Would you restate every entry that follows, word for word, and leave out the pictures?

■ ■ ■ ■ ■

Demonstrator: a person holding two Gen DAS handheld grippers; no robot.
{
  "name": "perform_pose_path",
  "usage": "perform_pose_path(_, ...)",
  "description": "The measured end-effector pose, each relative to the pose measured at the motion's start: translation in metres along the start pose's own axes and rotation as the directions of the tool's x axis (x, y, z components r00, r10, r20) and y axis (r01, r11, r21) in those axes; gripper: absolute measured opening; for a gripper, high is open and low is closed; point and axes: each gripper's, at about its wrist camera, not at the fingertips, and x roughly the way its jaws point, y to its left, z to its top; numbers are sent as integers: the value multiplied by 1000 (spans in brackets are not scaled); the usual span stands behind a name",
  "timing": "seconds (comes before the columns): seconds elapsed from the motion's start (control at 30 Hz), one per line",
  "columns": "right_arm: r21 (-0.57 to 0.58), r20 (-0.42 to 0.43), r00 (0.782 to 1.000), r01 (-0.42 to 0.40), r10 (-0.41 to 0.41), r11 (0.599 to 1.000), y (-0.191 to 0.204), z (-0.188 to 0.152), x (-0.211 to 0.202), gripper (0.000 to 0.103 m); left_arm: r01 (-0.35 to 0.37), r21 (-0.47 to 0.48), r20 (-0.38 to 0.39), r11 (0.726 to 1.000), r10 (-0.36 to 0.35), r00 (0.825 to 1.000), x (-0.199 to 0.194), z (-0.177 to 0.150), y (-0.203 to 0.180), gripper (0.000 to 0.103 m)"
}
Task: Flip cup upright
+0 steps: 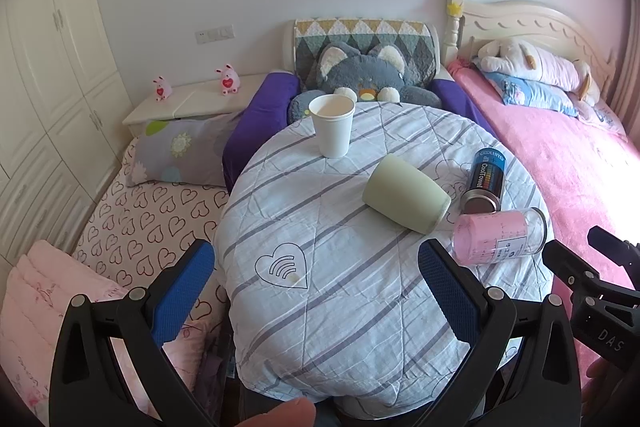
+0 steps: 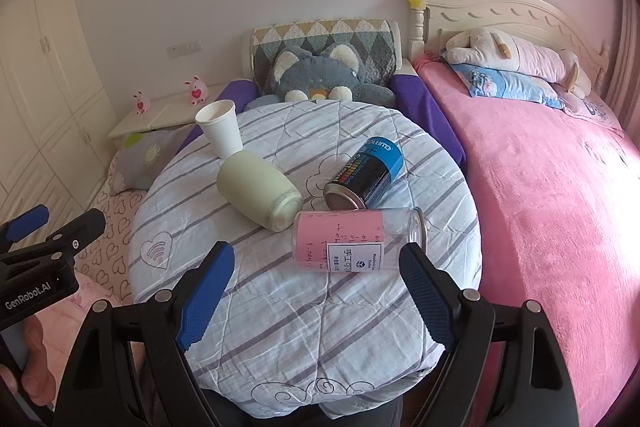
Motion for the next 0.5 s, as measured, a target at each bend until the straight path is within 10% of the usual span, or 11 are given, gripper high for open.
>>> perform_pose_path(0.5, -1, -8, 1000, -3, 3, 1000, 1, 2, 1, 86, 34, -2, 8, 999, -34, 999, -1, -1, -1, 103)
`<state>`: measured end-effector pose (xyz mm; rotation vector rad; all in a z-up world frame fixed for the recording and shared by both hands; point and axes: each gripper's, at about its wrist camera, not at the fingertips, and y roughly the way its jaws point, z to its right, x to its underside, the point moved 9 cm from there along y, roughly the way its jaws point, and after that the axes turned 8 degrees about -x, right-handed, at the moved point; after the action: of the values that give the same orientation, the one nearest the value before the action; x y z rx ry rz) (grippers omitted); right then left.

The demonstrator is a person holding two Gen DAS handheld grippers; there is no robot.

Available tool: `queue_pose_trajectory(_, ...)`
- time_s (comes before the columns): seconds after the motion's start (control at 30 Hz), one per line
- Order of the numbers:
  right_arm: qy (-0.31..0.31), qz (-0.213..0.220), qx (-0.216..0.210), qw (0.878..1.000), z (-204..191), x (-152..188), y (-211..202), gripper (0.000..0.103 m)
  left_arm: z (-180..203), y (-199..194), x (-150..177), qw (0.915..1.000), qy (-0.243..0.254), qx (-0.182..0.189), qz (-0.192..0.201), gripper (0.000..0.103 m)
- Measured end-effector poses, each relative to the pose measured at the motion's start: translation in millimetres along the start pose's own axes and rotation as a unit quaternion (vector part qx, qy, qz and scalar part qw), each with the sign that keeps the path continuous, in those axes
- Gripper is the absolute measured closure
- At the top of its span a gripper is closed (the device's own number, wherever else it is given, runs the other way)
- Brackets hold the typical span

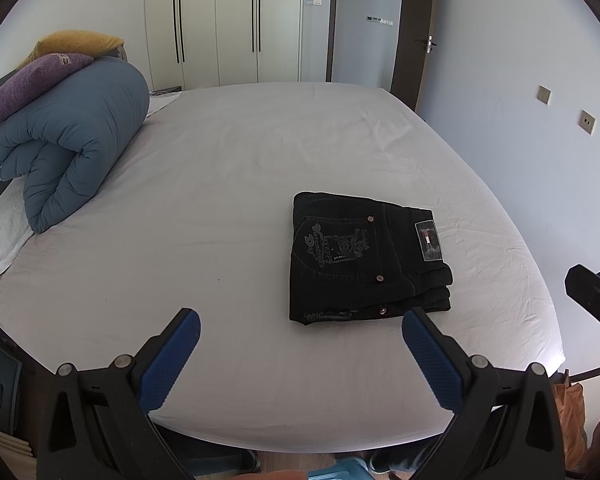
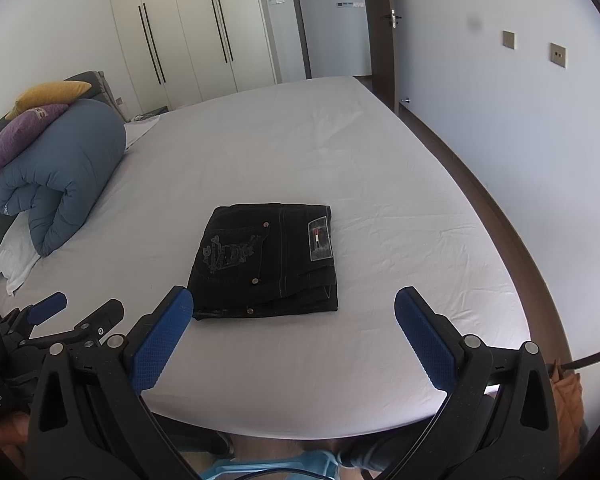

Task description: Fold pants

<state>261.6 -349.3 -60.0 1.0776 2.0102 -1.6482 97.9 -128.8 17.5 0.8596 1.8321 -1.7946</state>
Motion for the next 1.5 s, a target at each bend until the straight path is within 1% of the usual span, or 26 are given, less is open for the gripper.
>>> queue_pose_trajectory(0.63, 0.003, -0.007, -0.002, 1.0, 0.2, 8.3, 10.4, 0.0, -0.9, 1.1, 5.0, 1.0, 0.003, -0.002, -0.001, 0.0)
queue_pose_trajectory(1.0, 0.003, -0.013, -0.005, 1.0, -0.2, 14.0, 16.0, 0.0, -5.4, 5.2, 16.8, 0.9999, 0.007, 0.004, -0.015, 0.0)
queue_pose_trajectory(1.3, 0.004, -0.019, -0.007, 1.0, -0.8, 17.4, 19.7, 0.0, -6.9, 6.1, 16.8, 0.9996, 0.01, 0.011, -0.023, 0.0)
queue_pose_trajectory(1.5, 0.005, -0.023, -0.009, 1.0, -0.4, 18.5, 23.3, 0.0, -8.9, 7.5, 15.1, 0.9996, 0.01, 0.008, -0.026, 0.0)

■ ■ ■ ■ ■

▶ REPLY
Demonstrator: a person holding two Gen DAS handheld grippers; no robot.
{
  "name": "perform_pose_path",
  "usage": "perform_pose_path(_, ...)",
  "description": "The measured end-effector pose, each relative to the pose measured at the motion's start: translation in metres along the start pose's own axes and rotation as the directions of the tool's x axis (x, y, z components r00, r10, r20) and y axis (r01, r11, r21) in those axes; gripper: absolute measured opening; for a gripper, high is open and low is closed; point and axes: each gripper's, at about its wrist camera, not at the fingertips, and x roughly the way its jaws point, y to its left, z to its top; numbers are sent as integers: the value multiplied by 1000 (spans in brackets are not scaled); the usual span stands behind a name",
  "timing": "seconds (comes before the columns): seconds elapsed from the motion's start (control at 30 Hz), one per line",
  "columns": "right_arm: r21 (-0.57 to 0.58), r20 (-0.42 to 0.43), r00 (0.782 to 1.000), r01 (-0.42 to 0.40), r10 (-0.41 to 0.41), r11 (0.599 to 1.000), y (-0.191 to 0.204), z (-0.188 to 0.152), x (-0.211 to 0.202), gripper (0.000 to 0.103 m); left_arm: r01 (-0.35 to 0.37), r21 (-0.47 to 0.48), r20 (-0.38 to 0.39), r11 (0.726 to 1.000), r10 (-0.36 to 0.35), r00 (0.825 to 1.000), x (-0.199 to 0.194), z (-0.177 to 0.150), y (-0.203 to 0.180), gripper (0.000 to 0.103 m)"
}
Task: Flip cup upright
+0 steps: 
+0 steps: 
Motion for the next 0.5 s, as measured, a target at each bend until the straight path is within 10% of the usual span, or 11 are given, gripper high for open.
>>> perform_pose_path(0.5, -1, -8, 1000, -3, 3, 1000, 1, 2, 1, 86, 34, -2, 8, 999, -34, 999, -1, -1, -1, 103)
`<state>`: measured end-effector pose (xyz mm; rotation vector rad; all in a z-up world frame fixed for the recording and shared by both hands; point and axes: each gripper's, at about its wrist camera, not at the fingertips, and y roughly the way its jaws point, z to its right, x to its underside, the point moved 9 cm from there along y, roughly the way its jaws point, and after that the axes turned 8 degrees about -x, right-handed, at the moved point; after the action: of the values that give the same orientation, the one nearest the value before the action; x y z rx ry rz) (grippers omitted); right then left.

The demonstrator is a person holding two Gen DAS handheld grippers; there is no robot.

Available tool: `queue_pose_trajectory(_, ...)`
- time_s (comes before the columns): seconds after the motion's start (control at 30 Hz), one per line
- Order of the numbers:
  right_arm: qy (-0.31..0.31), qz (-0.213..0.220), qx (-0.216..0.210), qw (0.878..1.000), z (-204..191), x (-152..188), y (-211..202), gripper (0.000..0.103 m)
  left_arm: z (-180..203), y (-199..194), x (-150..177), qw (0.915..1.000), qy (-0.243..0.254), qx (-0.182..0.189), qz (-0.192..0.201), gripper (0.000..0.103 m)
- Measured end-effector poses, each relative to the pose measured at the motion's start: translation in millimetres along the start pose's own axes and rotation as a unit quaternion (vector part qx, qy, qz and scalar part qw), each with the sign that keeps the path continuous, in those axes
- Gripper is the absolute measured closure
- At the top of its span a gripper is closed (the device's own number, wherever else it is given, runs the other way)
- Brackets hold the typical span


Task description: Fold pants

<state>261.6 -349.3 -60.0 1.0776 2.0102 -1.6482 97.9 -128.8 17.5 0.8596 1.8321 -1.7946</state>
Motion for the next 1.5 s, a target at each bend until the straight path is within 1% of the usual span, or 26 are given, less is open for the gripper.
>>> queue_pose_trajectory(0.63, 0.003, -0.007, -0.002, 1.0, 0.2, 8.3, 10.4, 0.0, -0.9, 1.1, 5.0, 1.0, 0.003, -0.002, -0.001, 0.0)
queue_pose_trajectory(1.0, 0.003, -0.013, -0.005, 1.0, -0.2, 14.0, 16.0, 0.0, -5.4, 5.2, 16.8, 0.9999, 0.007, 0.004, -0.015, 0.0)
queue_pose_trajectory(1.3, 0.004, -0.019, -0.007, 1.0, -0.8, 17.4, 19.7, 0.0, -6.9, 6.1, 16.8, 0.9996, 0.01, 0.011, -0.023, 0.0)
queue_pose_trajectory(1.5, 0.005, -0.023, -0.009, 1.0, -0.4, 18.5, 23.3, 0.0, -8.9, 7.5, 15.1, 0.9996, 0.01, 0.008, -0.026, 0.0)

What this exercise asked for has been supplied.